Rattata2 - 9-2-2010 at 18:28

Another addition to this thread :) Not sure where I found this but it could be useful!
"Polikier (317) heated the dianilide of tartaric acid with zinc chloride to obtain indole; dianilinosuccinanilide was an intermediate."

edit: Just found this in Journal - Chemical Society, London, Volume 62, Part 1

polkier indole 1.jpg - 136kB

[Edited on 10-2-2010 by Rattata2]

zed - 26-7-2010 at 11:53

I'm going to go back and read all of the references in this thread. But I do have a number on hand.

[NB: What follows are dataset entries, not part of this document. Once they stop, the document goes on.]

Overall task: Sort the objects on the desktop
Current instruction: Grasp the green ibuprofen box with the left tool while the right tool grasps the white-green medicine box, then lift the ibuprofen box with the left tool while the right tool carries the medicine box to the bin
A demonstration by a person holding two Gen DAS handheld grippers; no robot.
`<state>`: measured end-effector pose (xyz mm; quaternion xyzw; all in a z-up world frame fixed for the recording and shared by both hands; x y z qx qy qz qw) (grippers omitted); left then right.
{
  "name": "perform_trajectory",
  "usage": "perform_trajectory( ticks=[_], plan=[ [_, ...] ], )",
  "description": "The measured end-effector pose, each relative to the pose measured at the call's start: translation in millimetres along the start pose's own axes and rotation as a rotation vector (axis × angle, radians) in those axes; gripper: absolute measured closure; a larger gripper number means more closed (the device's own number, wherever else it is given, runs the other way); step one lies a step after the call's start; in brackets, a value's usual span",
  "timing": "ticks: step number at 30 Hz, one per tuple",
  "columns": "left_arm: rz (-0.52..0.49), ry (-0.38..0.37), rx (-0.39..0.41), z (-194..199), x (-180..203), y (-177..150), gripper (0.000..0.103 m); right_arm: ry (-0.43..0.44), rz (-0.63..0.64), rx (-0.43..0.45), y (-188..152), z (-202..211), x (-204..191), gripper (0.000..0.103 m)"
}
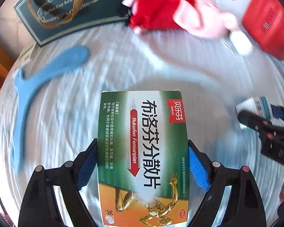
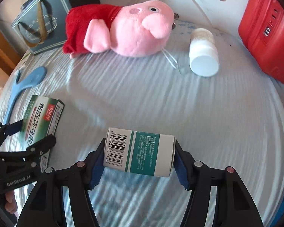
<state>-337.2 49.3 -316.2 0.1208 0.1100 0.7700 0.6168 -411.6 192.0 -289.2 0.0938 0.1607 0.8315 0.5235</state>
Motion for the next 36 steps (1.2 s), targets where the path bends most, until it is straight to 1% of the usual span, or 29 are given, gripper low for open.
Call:
perform_trajectory(
  ticks=[2, 3, 4, 6, 8, 10, 11, 12, 14, 16, 17, 18, 19, 21, 24, 28, 31, 36],
  plan=[
    [0.005, -0.003, -0.015, 8.8, 2.8, -30.7, 0.016, 0.010, 0.012, -0.016, -23.4, 7.3, -2.9, 0.039],
    [0.010, -0.009, -0.024, 12.9, 4.0, -44.1, 0.016, 0.020, 0.015, -0.024, -34.8, 14.1, -11.7, 0.039],
    [0.013, -0.011, -0.029, 17.5, 5.3, -56.4, 0.016, 0.028, 0.019, -0.030, -53.8, 19.5, -20.9, 0.039],
    [0.010, -0.017, -0.038, 25.7, 8.4, -76.8, 0.016, 0.028, 0.039, -0.039, -76.6, 29.4, -28.0, 0.039],
    [0.015, -0.023, -0.038, 34.2, 10.2, -92.3, 0.016, 0.031, 0.045, -0.040, -88.8, 35.0, -25.1, 0.037],
    [0.022, -0.024, -0.032, 42.4, 10.8, -103.8, 0.016, 0.050, 0.028, -0.031, -97.8, 39.9, -21.5, 0.027],
    [0.026, -0.023, -0.035, 44.8, 10.7, -112.3, 0.016, 0.053, 0.012, -0.025, -103.1, 42.9, -20.6, 0.019],
    [0.029, -0.024, -0.040, 47.7, 11.6, -116.5, 0.016, 0.052, 0.008, -0.022, -100.0, 43.4, -19.4, 0.019],
    [0.031, -0.023, -0.041, 46.3, 0.6, -110.3, 0.016, 0.050, -0.001, -0.017, -100.5, 46.9, -21.9, 0.019],
    [0.029, -0.018, -0.032, 56.3, 3.6, -111.7, 0.016, 0.044, -0.002, -0.006, -96.0, 46.0, -28.2, 0.021],
    [0.030, -0.022, -0.029, 61.1, 4.0, -112.4, 0.016, 0.035, 0.009, 0.003, -93.7, 46.8, -30.2, 0.042],
    [0.027, -0.022, -0.019, 67.9, 5.2, -119.0, 0.016, 0.023, 0.019, 0.001, -89.4, 44.7, -32.5, 0.043],
    [0.023, -0.025, -0.007, 75.3, 3.4, -118.1, 0.016, 0.007, 0.020, 0.000, -88.6, 45.8, -32.7, 0.043],
    [0.029, -0.046, 0.008, 90.4, 4.3, -119.4, 0.016, 0.011, 0.021, 0.012, -86.3, 51.4, -38.8, 0.043],
    [0.033, -0.067, 0.044, 113.4, 8.7, -119.9, 0.016, 0.020, 0.025, 0.059, -95.0, 90.6, -44.0, 0.043],
    [0.020, -0.106, 0.128, 158.6, 19.0, -121.0, 0.016, 0.013, 0.029, 0.150, -104.0, 151.7, -56.7, 0.043],
    [-0.010, -0.135, 0.213, 196.0, 33.0, -122.5, 0.016, -0.024, 0.037, 0.231, -119.6, 205.0, -60.1, 0.043],
    [-0.053, -0.187, 0.331, 258.8, 60.6, -131.8, 0.016, -0.087, 0.032, 0.357, -142.6, 288.8, -55.0, 0.043]
  ],
)
Point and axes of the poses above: each gripper's, at about its wrist camera, not at the fingertips, and z roughly against the way its jaws point, x to its right, y to its top, the point moved 8 cm from there along -z, roughly the way its jaws point, and after that the axes turned 11 degrees about z, right-handed, at the moved point
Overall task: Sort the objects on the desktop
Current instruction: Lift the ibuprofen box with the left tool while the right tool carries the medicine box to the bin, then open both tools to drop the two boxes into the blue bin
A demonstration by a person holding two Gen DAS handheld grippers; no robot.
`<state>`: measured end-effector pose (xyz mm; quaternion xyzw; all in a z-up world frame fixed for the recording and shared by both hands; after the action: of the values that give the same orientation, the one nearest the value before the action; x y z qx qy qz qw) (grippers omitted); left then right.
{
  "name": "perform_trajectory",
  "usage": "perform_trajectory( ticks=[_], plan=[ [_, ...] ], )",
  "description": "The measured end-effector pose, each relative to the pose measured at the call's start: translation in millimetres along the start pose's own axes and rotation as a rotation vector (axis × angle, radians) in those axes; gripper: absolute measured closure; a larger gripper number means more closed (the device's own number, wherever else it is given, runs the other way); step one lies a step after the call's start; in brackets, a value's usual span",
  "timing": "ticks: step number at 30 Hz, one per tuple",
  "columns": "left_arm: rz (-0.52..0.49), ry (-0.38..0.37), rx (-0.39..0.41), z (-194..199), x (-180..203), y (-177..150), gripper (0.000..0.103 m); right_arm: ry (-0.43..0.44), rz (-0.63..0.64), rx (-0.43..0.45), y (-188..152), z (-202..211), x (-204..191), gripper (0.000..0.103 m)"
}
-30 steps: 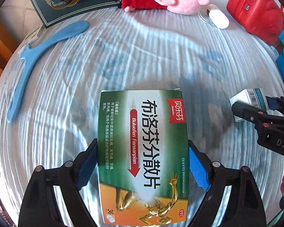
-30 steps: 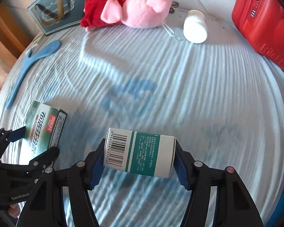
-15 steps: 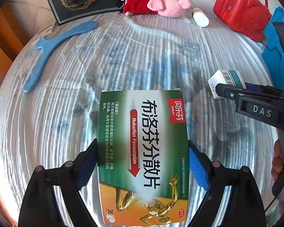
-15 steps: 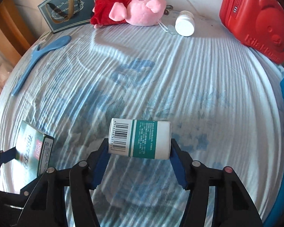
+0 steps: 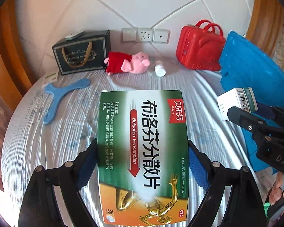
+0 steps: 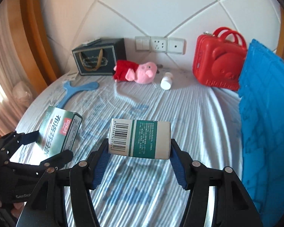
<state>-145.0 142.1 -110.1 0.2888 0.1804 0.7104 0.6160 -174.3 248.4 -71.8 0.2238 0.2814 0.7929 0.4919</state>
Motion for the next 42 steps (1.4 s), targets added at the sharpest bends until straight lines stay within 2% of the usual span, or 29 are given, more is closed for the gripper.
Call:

I have inspected the system to synthesize IAA via glutamic acid. It doesn't produce a high yield, but it might work. And, it does something that many of us find very attractive.....Assuming you can obtain Phenylhydrazine, it uses common materials.

As for the Fischer synthesis itself, I have utilized it many times.

In the past, I have used it to produced 2-Methyl Indole, 2-Phenyl Indole, Tetrahydrocarbazole, and 2-Methyl-N.N-Diethyl-Tryptamine.

The method is slam-dunk simple, and it works.

The method being proposed for the microwave synthesis of indole from pyruvic acid is so similar to the method that I used to produce 2-methyl indole, that I would try to interchange the two. Without the use of a special microwave oven, which most of us don't have.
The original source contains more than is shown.